- Em três anos, entre 2022 e 2024, morreram mais de cinco mil utentes referenciados para cuidados paliativos à espera de uma vaga.
- O estudo divulgado pela Entidade Reguladora da Saúde (ERS) analisa o acesso aos cuidados paliativos no Serviço Nacional de Saúde (SNS).
- Em 2022, ocorreram 1596 óbitos de utentes referenciados para as Unidades de Cuidados Paliativos da Rede Nacional de Cuidados Continuados Integrados, correspondendo a 48% dos referenciados.
- Em 2023 houve 1638 óbitos, representando 47,5% dos utentes referenciados para cuidados paliativos.
- Em 2024 morreram 1862 utentes referenciados, equivalente a 53% dos referenciados, totalizando mais de cinco mil óbitos no período.

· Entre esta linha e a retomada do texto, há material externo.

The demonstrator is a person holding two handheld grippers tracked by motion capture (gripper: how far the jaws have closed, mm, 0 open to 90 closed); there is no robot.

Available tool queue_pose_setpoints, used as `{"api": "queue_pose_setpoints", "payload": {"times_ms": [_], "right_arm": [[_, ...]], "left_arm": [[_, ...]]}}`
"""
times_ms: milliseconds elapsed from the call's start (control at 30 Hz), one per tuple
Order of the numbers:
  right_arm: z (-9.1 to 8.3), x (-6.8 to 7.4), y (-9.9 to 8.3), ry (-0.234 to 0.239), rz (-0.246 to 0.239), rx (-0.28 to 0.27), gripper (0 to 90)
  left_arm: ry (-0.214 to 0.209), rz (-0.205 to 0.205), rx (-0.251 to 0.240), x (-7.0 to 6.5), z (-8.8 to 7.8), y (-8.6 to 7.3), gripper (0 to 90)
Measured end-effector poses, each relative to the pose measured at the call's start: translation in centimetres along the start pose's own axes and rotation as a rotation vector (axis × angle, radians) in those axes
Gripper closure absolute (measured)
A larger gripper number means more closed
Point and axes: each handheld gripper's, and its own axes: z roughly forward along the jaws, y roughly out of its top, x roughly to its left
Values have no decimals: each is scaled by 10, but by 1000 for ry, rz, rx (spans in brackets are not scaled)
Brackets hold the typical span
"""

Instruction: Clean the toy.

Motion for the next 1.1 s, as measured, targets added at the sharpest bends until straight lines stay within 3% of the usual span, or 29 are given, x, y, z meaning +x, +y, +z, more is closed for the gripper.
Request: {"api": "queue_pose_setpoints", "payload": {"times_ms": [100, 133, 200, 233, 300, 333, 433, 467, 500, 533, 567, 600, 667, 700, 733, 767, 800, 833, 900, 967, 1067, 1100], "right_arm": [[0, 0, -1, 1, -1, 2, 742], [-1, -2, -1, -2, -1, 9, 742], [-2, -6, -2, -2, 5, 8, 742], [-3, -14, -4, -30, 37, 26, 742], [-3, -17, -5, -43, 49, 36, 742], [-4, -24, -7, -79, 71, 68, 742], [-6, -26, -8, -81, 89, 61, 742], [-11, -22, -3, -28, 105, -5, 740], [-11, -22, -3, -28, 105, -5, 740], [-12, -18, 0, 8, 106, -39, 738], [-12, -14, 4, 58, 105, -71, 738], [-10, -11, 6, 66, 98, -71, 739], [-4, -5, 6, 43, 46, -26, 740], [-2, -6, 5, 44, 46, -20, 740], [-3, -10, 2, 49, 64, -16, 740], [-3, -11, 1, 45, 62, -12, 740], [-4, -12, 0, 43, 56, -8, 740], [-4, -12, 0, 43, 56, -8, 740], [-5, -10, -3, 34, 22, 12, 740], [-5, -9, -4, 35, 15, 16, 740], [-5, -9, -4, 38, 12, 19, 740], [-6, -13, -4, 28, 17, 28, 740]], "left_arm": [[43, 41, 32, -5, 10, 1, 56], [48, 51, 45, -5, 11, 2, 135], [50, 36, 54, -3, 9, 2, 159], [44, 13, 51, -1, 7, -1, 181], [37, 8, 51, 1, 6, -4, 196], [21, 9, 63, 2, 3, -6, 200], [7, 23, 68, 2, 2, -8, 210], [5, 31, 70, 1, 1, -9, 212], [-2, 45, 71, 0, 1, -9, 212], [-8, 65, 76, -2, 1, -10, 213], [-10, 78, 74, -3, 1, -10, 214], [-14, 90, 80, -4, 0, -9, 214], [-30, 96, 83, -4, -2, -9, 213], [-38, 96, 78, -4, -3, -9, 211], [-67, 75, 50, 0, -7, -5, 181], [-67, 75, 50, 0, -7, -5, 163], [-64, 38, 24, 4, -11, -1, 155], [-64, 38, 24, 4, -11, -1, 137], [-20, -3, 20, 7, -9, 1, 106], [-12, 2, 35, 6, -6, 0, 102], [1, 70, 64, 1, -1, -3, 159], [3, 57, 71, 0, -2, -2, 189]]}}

Em três anos, entre 2022 e 2024, mais de cinco mil utentes referenciados para unidades de cuidados paliativos morreram à espera de uma vaga. O estudo, divulgado pela Entidade Reguladora da Saúde, baseia-se no SNS e na RNCCI.
Em 2022, 1596 óbitos ocorreram entre utentes referenciados para as Unidades de Cuidados Paliativos da RNCCI, o que representou 48% dos referenciados nessa altura. O universo envolve utentes no circuito de cuidados continuados.
No ano seguinte, em 2023, houve 1638 óbitos, equivalentes a 47,5% dos referenciados para cuidados paliativos. A mortalidade manteve-se elevada, ainda que estável face a 2022.
Dados por ano
Em 2024, mais da metade dos utentes referenciados morreu antes de conseguir uma vaga: 1862 óbitos, representando 53%. Além disso, apenas um terço dos inscritos foi admitido nos serviços de cuidados paliativos.
O relatório reforça que o atraso na admissão resulta em mortes entre utentes já referenciados para estas unidades. A entidade reguladora sublinha a necessidade de reduzir tempos de espera e de ampliar a oferta de vagas.